Die Stiftung Sucht wurde unter dem Namen Stiftung für Sucht- und Jugendprobleme im Frühjahr 1972 in Basel gegründet.

 

Der Zweck ist bis heute der gleiche geblieben: Mit einem vielfältigen Angebot hilft die Stiftung suchtkranken Menschen, ihren Platz in der Gesellschaft wieder zu finden und ein selbstbestimmtes und würdevolles Leben zu führen. Mit dem jahrzehntelangen Einsatz aller Beteiligten konnte das Angebot kontinuierlich vergrössert und die Qualität der Betreuung dauerhaft weiterentwickelt werden.

 

Die vier Stiftungsinstitutionen in den Bereichen Therapie und Überlebenshilfe betreuen heute etwa 120 Personen. Sie werden von den Mitarbeitenden in den stationären Einrichtungen Chratten Suchttherapie und Haus Gilgamesch sowie im Tageshaus für Obdachlose und der Werkstatt Jobshop mit grossem Engagement professionell therapeutisch und psychosozial begleitet.

 

Die Angebote der Stiftung Sucht sind nur dank der grosszügigen Unterstützung von Einzelpersonen, Behörden und Unternehmen möglich.
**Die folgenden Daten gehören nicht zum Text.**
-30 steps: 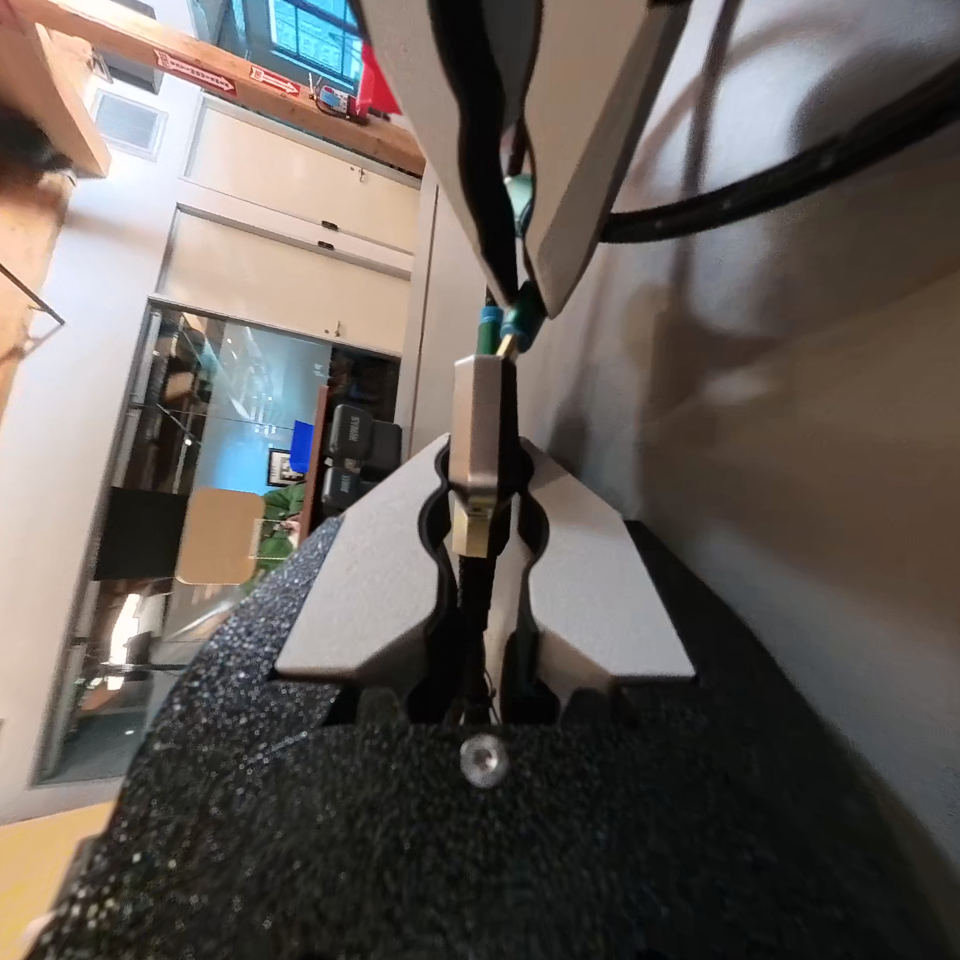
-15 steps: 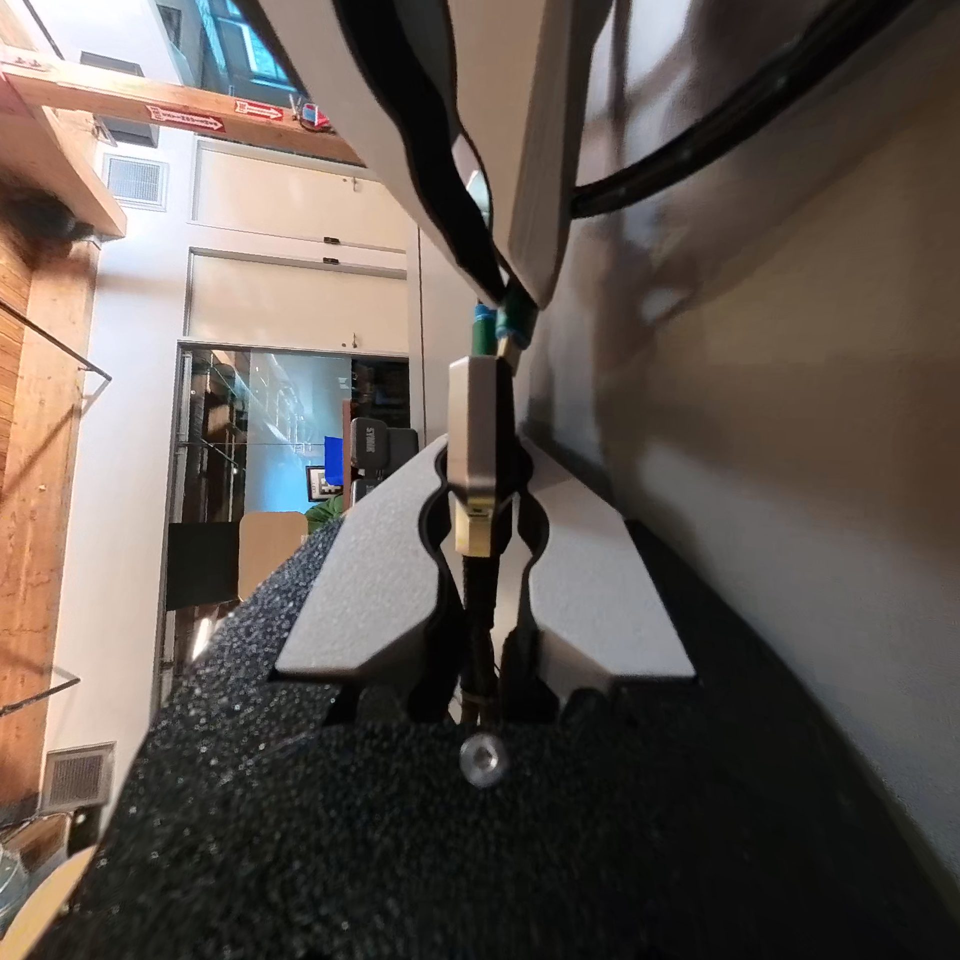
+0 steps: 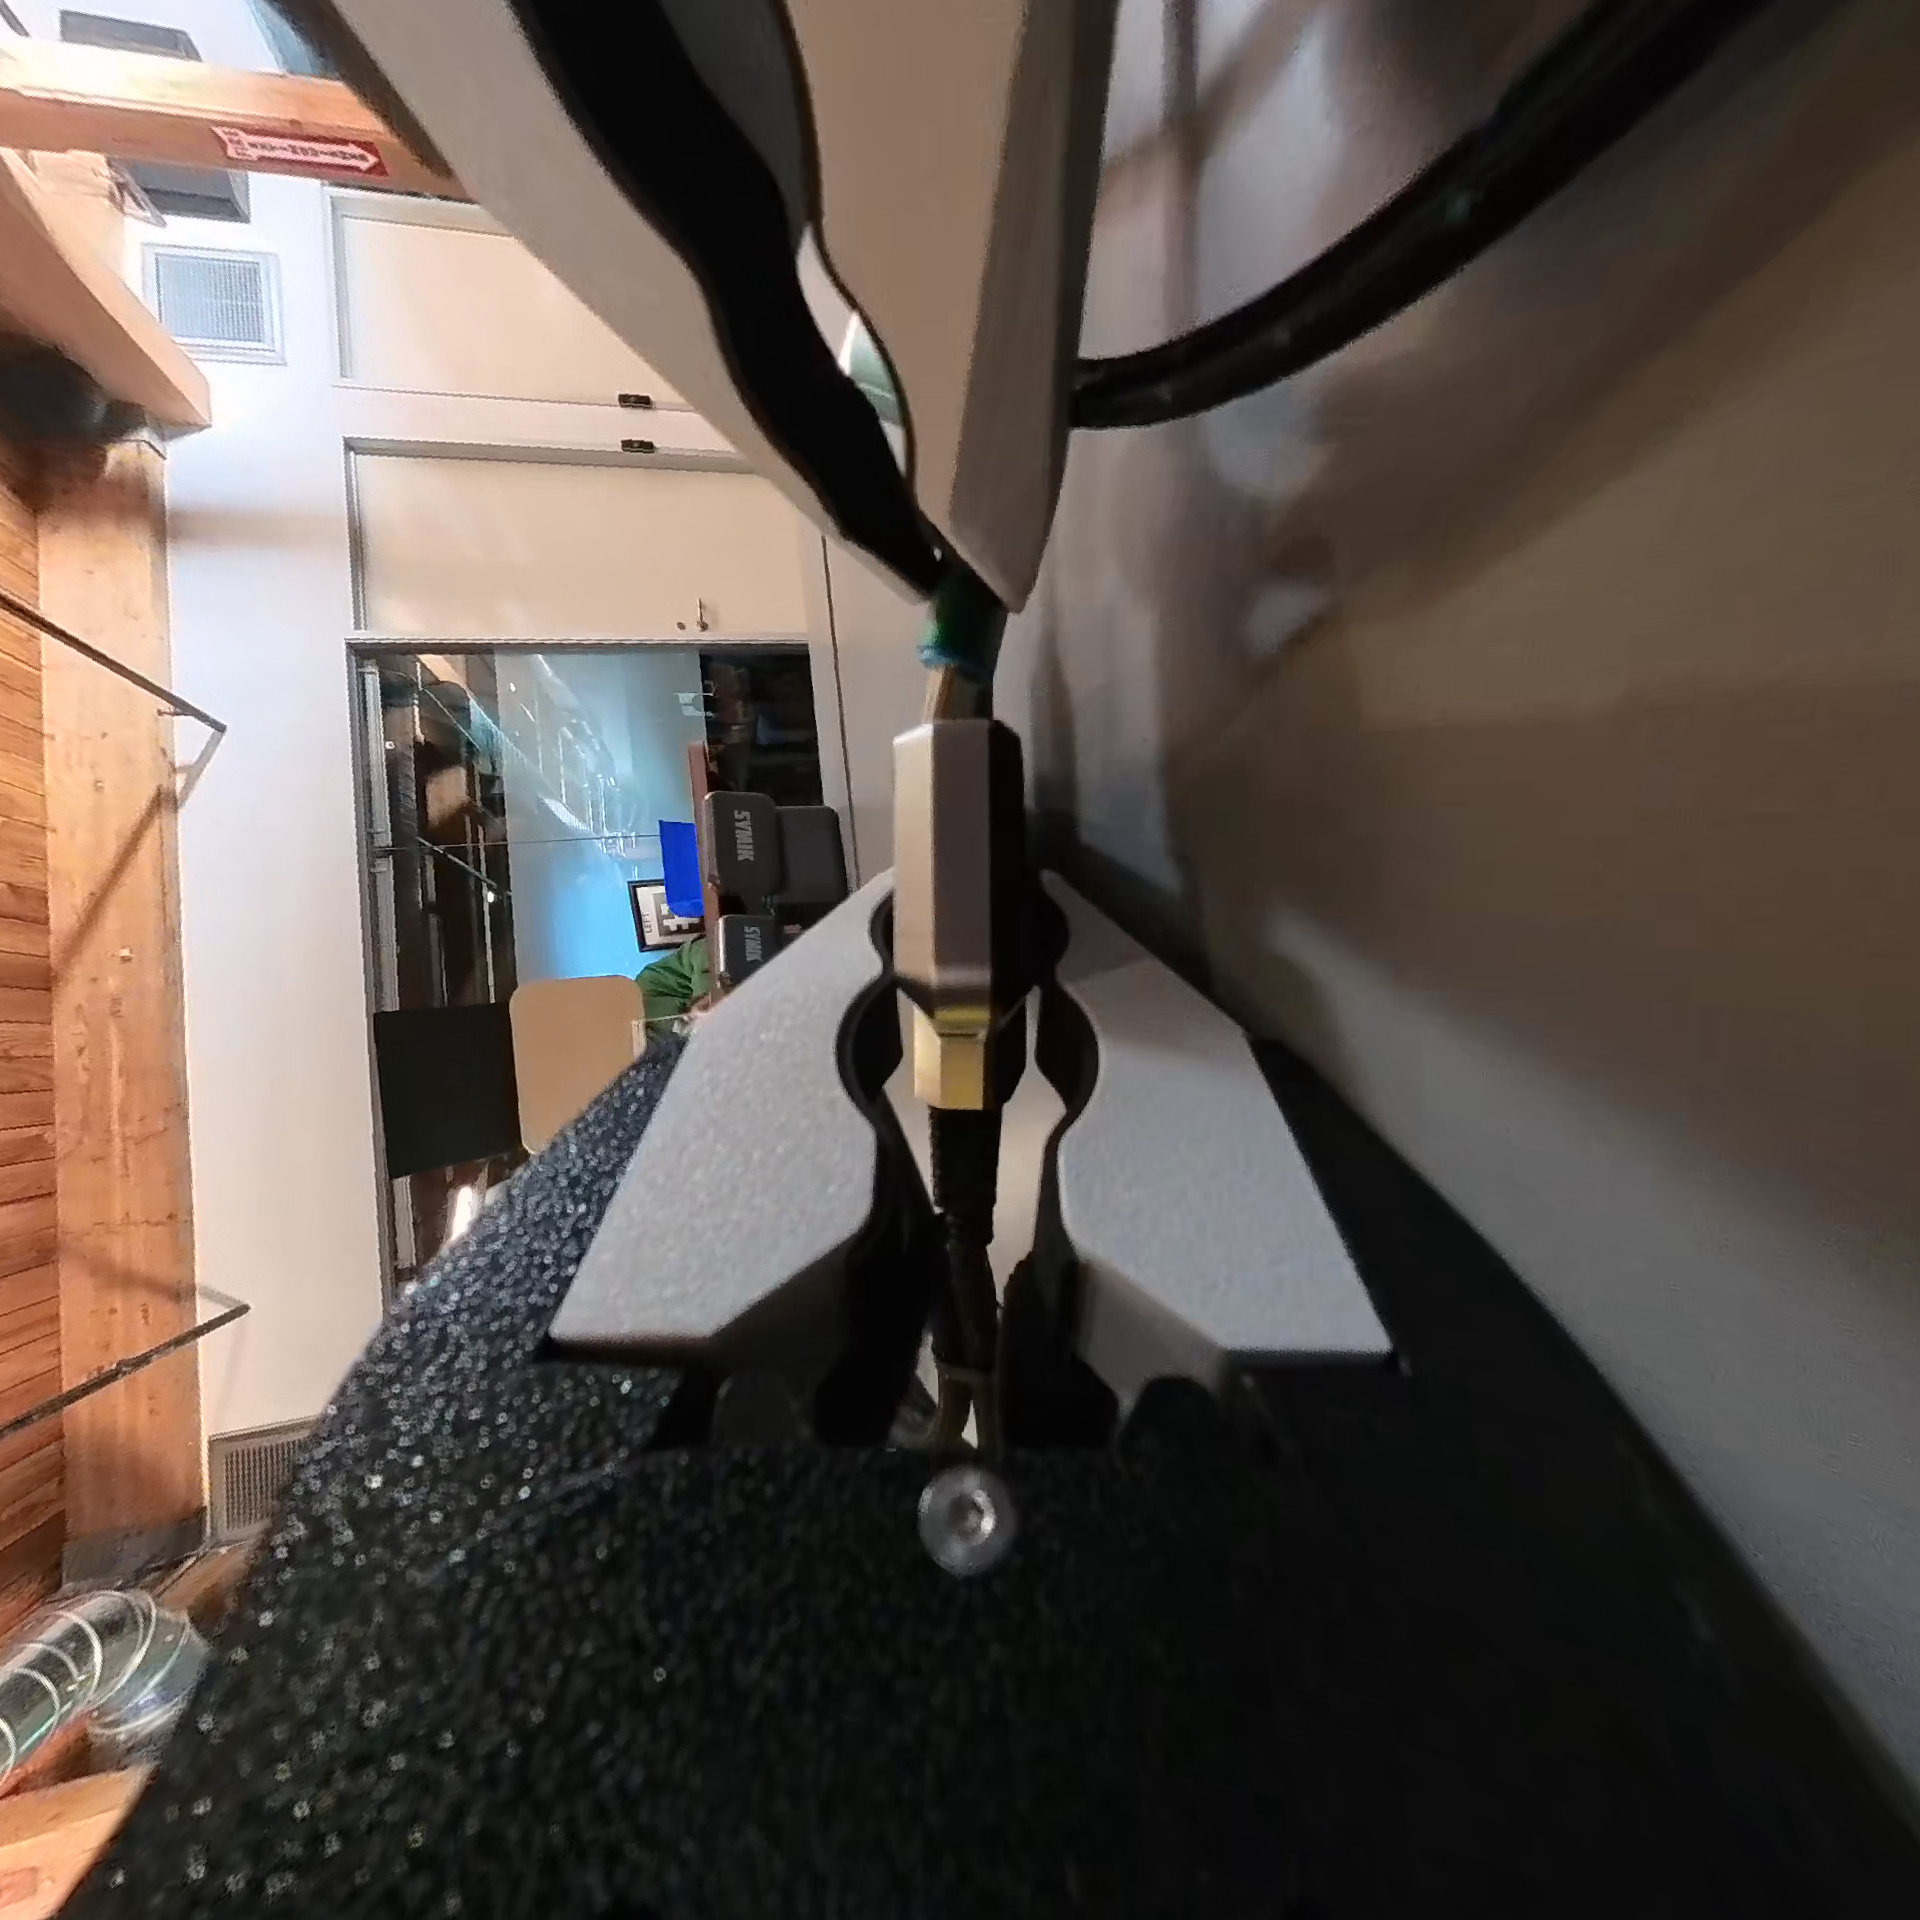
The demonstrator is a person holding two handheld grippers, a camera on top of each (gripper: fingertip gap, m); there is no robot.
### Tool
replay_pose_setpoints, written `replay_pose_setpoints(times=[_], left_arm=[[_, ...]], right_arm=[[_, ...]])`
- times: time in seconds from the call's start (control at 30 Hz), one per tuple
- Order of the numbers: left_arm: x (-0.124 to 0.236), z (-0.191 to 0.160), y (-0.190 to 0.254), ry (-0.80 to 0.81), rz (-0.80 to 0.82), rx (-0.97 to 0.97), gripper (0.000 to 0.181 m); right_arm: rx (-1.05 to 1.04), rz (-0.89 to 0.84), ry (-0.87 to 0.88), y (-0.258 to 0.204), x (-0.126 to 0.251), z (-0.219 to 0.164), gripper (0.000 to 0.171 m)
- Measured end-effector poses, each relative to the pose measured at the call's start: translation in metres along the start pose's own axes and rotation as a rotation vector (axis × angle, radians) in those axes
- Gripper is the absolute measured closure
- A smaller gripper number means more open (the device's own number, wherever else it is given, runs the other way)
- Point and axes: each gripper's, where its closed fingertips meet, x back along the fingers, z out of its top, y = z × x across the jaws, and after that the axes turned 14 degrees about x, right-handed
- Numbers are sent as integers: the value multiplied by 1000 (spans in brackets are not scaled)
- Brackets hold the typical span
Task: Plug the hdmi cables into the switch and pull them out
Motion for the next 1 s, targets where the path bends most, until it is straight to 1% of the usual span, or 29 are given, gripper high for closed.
replay_pose_setpoints(times=[0.37, 0.57, 0.87, 1.0], left_arm=[[-1, -2, 1, -32, -6, 6, 162], [-1, -2, 2, -56, -9, -4, 162], [-1, -2, 2, -68, -25, 48, 162], [-1, -2, 1, -58, -33, 67, 162]], right_arm=[[42, 8, -29, -4, 0, 2, 162], [147, 4, -48, -6, 1, 3, 162], [226, 7, -64, -7, 3, 3, 163], [205, 11, -49, -5, 4, 3, 163]])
Menschen mit einer Suchtproblematik bieten sie die Möglichkeit, ihre Erkrankung zu überwinden oder zu lernen, in angemessener Weise mit der Sucht umzugehen und selbständig am gesellschaftlichen Leben teilzunehmen. Und die Allgemeinheit profitiert davon, dass mit den Überlebenshilfen, dem Beschäftigungsangebot und der Schaffung einer Tagesstruktur der öffentliche Raum entlastet wird.